Adsorption kinetics, isotherms and thermodynamics of aromatic amino acids in feather hydrolysate onto modified activated carbon

Abstract

AbstractThe main objective of this study was to produce low cost activated carbons for the adsorption of aromatic amino acids (AA) from feather hydrolysate. By optimizing the static adsorption conditions (time, pH and concentration) of amino acids, the adsorption amounts of tyrosine and phenylalanine reached 15.2 and 20.1 mg/g, respectively, under optimal conditions. Furthermore, it exhibits excellent reusability as it maintains a removal efficiency of 82.0% and 82.8% for tyrosine and phenylalanine after being reused 4 times. The effects of NaOH modified activated carbon (NA‐AC) on the adsorption capacity of AA in feather hydrolysate at different temperatures (298.15, 308.15, 318.15 K) were investigated, and the static adsorption kinetics curves were plotted.
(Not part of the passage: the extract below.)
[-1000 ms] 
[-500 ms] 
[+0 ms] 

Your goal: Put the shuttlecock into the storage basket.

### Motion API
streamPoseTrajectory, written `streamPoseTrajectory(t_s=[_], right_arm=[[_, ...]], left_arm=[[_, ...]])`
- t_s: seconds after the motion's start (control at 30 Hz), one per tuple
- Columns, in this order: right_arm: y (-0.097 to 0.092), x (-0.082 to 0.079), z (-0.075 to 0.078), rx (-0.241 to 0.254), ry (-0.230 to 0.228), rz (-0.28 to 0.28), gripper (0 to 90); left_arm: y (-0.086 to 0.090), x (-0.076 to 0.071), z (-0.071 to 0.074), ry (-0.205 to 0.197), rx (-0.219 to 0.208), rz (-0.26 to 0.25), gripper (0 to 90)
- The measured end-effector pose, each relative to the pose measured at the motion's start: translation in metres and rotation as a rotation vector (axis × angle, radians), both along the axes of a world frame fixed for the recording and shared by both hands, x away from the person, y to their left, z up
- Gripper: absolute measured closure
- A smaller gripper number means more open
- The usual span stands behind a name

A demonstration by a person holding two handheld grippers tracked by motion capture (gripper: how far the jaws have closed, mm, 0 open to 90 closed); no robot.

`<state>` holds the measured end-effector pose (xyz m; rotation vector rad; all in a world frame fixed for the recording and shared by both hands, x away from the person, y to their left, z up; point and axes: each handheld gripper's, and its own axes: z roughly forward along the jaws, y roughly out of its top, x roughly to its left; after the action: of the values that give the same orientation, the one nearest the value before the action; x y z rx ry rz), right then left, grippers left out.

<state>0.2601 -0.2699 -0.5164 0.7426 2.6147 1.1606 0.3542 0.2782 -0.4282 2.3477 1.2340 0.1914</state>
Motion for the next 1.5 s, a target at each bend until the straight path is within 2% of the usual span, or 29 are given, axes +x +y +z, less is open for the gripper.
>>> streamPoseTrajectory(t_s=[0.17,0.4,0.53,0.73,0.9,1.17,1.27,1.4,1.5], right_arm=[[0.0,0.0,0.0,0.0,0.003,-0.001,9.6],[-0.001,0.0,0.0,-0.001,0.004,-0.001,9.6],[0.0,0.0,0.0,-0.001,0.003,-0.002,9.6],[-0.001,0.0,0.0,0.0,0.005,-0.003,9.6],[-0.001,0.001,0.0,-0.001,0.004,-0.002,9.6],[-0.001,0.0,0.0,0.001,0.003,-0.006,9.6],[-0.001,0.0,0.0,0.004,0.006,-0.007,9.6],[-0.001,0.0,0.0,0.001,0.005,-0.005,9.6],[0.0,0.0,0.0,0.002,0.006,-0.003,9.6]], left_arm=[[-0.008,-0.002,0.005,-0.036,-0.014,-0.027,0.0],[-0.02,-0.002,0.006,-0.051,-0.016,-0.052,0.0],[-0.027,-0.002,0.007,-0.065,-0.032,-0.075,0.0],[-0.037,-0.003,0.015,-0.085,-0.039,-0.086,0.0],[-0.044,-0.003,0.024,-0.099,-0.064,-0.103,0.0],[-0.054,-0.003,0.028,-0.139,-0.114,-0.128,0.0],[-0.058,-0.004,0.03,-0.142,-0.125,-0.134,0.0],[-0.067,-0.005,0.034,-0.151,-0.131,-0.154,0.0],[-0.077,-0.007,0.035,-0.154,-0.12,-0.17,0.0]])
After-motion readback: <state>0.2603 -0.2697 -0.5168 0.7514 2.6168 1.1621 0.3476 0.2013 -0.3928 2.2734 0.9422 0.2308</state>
The adsorption isotherm (Langmuir, Freundlich model), kinetics (pseudo‐first‐order‐mode, pseudo‐second‐order‐mode, particle diffusion model) and thermodynamics were studied. The results shown that the adsorption process of AA onto NA‐AC accorded with the pseudo‐second‐order‐mode. The adsorption rate was mainly controlled by the liquid film diffusion and the particle diffusion. The adsorption isotherm accorded with the Langmuir adsorption isothermal model. Adsorption was an endothermic process, and increasing temperature was conducive to adsorption. Gibbs energy ΔG indicated that the adsorption process was spontaneous, and enthalpy △H indicated that the adsorption process was mainly physical adsorption. The proposed adsorption mechanisms provide a theoretical basis for the optimization of AA separation and purification process in feather hydrolysate by NA‐AC, which may further improve the separation and purification efficiency of other amino acids in feather hydrolysate.